Not surprisingly, the question keeps popping up, so it seems it’s time for another series of TL&DR articles. Let’s start with the basics:
- Every network will eventually experience congestion. What matters is how the network deals with the congestion.
- Network congestion results in either packet drops or increased latency, and you can’t avoid both of them at the same time without alleviating congestion.
- Don’t believe in the magic powers of QoS - it’s a zero-sum game.
- The only way to alleviate network congestion is to reduce the amount of data injected into the network;
- You can control the network load by dropping excess traffic before it enters the network (ingress policing), or by persuading the senders to reduce the transmission rate.
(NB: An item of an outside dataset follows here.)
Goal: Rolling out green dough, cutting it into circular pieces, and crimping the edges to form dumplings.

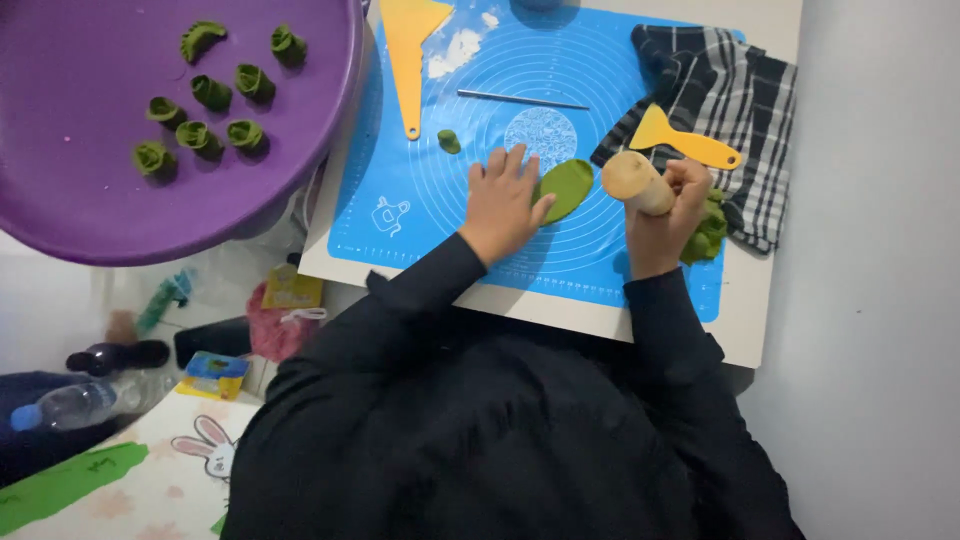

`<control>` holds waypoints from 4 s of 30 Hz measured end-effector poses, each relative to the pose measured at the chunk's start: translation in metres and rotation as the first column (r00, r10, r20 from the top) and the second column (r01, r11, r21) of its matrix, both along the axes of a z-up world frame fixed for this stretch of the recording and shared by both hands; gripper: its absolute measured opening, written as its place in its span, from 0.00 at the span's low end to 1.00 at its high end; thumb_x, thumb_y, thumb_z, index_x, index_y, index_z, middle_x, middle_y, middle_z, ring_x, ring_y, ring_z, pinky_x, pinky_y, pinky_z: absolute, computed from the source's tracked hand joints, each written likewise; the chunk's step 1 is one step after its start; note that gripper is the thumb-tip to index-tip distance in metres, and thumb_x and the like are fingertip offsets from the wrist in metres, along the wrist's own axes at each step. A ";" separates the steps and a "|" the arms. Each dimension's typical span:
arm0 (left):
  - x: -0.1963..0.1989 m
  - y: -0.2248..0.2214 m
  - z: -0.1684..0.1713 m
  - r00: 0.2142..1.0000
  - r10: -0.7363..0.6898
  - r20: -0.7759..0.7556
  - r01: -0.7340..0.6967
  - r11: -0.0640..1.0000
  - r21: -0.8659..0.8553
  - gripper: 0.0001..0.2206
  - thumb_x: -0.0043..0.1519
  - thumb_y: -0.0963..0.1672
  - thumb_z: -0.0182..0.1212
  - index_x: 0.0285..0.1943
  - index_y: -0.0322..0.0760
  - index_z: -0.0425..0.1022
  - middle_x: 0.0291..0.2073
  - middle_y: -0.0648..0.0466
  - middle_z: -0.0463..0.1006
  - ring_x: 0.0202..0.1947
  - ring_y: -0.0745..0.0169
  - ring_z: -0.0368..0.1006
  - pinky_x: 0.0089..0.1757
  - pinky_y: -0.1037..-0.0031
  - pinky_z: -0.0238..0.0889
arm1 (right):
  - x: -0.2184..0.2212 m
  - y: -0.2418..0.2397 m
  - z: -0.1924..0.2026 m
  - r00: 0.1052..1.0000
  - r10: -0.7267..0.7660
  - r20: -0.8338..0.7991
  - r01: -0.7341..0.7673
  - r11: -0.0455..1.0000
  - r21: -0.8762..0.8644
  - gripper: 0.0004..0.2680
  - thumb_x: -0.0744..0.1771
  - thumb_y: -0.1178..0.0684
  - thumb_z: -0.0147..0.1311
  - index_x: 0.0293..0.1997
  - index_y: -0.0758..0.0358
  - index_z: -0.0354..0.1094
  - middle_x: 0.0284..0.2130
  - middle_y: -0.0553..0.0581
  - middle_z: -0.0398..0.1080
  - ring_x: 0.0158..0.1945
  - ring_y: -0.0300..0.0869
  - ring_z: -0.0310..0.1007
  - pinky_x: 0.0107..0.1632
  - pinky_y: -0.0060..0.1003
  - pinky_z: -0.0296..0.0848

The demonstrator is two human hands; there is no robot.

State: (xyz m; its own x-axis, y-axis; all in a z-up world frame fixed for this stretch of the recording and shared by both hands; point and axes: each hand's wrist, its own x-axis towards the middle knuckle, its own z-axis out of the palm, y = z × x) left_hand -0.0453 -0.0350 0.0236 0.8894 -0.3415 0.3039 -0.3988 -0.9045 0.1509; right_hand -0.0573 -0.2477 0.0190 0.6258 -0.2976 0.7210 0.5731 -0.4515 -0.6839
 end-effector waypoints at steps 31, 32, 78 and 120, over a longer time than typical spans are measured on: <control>-0.003 0.063 0.085 0.995 0.019 0.095 0.070 0.541 -0.838 0.11 0.69 0.41 0.46 0.55 0.34 0.72 0.43 0.49 0.79 0.44 0.62 0.76 0.40 0.75 0.67 | -0.017 -0.008 0.013 0.961 -0.113 -0.251 -0.074 0.773 -0.630 0.29 0.53 0.26 0.73 0.47 0.59 0.74 0.35 0.48 0.75 0.29 0.39 0.66 0.50 0.41 0.52; -0.010 0.065 0.077 0.980 0.038 0.194 0.124 0.647 -0.752 0.11 0.70 0.43 0.47 0.56 0.37 0.74 0.42 0.51 0.80 0.44 0.56 0.76 0.45 0.68 0.67 | -0.019 -0.004 0.013 0.976 -0.097 -0.194 -0.066 0.721 -0.690 0.27 0.55 0.26 0.72 0.48 0.53 0.75 0.35 0.48 0.75 0.34 0.42 0.71 0.50 0.43 0.54; -0.064 0.034 -0.062 0.960 0.153 0.235 -0.130 0.985 -0.112 0.28 0.73 0.53 0.36 0.78 0.34 0.55 0.69 0.33 0.63 0.74 0.35 0.51 0.65 0.34 0.34 | -0.017 0.020 -0.039 0.908 -0.269 -0.321 -0.133 0.543 -0.829 0.21 0.76 0.45 0.30 0.82 0.56 0.45 0.77 0.66 0.37 0.76 0.63 0.23 0.59 0.85 0.14; 0.049 0.053 -0.022 0.962 0.265 -0.060 -0.269 0.959 -0.083 0.32 0.74 0.56 0.36 0.81 0.36 0.38 0.78 0.35 0.43 0.76 0.33 0.22 0.61 0.25 0.14 | 0.085 0.046 -0.002 0.846 -0.383 -0.370 -0.081 0.595 -0.800 0.25 0.80 0.48 0.50 0.83 0.62 0.34 0.79 0.66 0.29 0.77 0.59 0.14 0.75 0.67 0.22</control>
If you’re worried about the impact of packet drops you might want to avoid policing (= packet drops) at the network edge and focus on adjusting the senders’ transmission rate. You could use static mechanisms (traffic shaping) or try to guesstimate how much traffic the network can carry. Time for another set of facts:
- Early networking technologies implemented a plethora of backpressure mechanisms that a network node could use to reduce the ingress traffic. These technologies include per-link flow control (X.25 and Fibre Channel buffer-to-buffer credits) and stop-and-start mechanisms (XON/XOFF, PAUSE frames, Priority Flow Control).
- Hop-by-hop backpressure mechanisms usually aim to implement lossless transport network, resulting in suboptimal performance or deep buffer requirements on links with large round-trip-times (RTT). In-depth analysis of this claim is left as an exercise for the reader.
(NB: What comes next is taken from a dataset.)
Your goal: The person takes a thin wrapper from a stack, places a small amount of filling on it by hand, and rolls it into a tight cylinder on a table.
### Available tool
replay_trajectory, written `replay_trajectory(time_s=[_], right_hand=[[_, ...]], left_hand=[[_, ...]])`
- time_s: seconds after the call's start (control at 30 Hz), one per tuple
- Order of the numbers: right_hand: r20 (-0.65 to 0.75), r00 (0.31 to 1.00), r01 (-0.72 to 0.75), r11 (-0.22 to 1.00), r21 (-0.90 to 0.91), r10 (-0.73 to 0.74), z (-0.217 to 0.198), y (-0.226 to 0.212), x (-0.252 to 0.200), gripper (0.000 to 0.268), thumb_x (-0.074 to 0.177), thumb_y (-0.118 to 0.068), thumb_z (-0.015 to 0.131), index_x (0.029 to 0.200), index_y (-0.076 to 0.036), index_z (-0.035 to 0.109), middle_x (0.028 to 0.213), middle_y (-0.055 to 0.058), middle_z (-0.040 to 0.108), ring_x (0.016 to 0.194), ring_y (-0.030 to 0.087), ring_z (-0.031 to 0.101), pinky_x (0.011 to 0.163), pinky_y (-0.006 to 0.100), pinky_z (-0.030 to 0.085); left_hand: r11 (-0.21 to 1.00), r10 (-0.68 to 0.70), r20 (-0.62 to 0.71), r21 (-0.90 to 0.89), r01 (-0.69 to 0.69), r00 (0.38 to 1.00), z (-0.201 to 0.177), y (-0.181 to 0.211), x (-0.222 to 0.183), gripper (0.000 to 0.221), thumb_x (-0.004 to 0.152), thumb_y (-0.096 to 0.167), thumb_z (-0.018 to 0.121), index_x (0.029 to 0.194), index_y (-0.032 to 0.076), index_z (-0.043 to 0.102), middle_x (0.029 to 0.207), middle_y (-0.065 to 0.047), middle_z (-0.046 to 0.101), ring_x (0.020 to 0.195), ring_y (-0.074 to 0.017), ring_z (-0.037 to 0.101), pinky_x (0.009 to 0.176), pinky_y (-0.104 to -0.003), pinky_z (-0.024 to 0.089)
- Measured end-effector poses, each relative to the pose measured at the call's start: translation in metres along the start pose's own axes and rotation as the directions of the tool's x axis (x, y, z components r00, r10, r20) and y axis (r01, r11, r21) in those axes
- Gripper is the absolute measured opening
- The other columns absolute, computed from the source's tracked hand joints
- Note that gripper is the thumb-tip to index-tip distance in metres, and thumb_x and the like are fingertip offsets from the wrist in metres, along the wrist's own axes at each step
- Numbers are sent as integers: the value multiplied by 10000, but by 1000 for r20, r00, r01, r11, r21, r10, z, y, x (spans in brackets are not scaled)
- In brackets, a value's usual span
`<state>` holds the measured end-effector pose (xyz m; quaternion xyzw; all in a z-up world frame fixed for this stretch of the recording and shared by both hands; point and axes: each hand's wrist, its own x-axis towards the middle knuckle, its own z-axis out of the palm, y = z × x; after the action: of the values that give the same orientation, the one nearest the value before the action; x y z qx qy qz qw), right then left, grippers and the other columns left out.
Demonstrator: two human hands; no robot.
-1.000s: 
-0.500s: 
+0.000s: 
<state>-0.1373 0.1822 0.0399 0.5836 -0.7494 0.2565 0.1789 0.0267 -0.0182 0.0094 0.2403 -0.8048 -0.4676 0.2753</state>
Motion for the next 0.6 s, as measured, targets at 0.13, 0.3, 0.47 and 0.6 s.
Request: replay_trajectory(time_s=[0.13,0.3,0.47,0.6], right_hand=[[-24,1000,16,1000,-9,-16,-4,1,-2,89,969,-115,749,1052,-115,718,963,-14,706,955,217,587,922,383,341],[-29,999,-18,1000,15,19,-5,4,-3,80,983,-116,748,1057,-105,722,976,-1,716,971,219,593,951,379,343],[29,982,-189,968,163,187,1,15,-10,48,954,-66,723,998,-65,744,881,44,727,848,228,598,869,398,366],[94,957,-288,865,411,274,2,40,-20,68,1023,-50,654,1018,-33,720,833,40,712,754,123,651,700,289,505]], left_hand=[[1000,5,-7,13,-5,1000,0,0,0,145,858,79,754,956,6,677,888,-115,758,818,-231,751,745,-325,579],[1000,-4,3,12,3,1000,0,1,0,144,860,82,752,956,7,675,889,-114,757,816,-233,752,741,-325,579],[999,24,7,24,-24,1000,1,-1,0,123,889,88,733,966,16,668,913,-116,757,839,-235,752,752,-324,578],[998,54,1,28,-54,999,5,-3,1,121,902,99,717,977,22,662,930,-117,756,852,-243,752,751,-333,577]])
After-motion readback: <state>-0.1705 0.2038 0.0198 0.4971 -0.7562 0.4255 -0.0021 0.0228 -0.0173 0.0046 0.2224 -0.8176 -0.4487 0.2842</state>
- There are tons of other problems with hop-by-hop backpressure mechanisms including increased amount of network state and head-of-line blocking. Yet again, we won’t go into details (but feel free to figure them out).
Designers of IP decided not to deal with this particular can of worms:
- IP networks have no hop-by-hop backpressure mechanism apart from what the underlying layer-2 technology might have;
- Commonly used layer-2 technologies (Ethernet, PPP, or SONET/SDH links) have no backpressure, the only exceptions being lossless Ethernet and reliable PPP;
- The domain of a potential backpressure mechanism is limited to a single layer-2 domain (until the first moment a packet is routed). That’s why it’s a total nonsense to talk about lossless packet forwarding in routed networks including VXLAN-based layer-2 networks.
- The transport protocol in the sending node has to guestimate the state of the network (end-to-end bandwidth and current congestion);
- UDP is unreliable transport protocol and therefore (A) does not care whether the packets sent into the network are delivered or not and (B) does not adjust the sending rate.
- TCP (as a reliable transport protocol) has to estimate available network resources to minimize retransmissions and optimize goodput.
Finally we’re getting somewhere. How does TCP do it?
- Lacking explicit backpressure mechanism in IP networks (with ECN being somewhat of an exception) the only signals available to TCP are packet drops and increased latency.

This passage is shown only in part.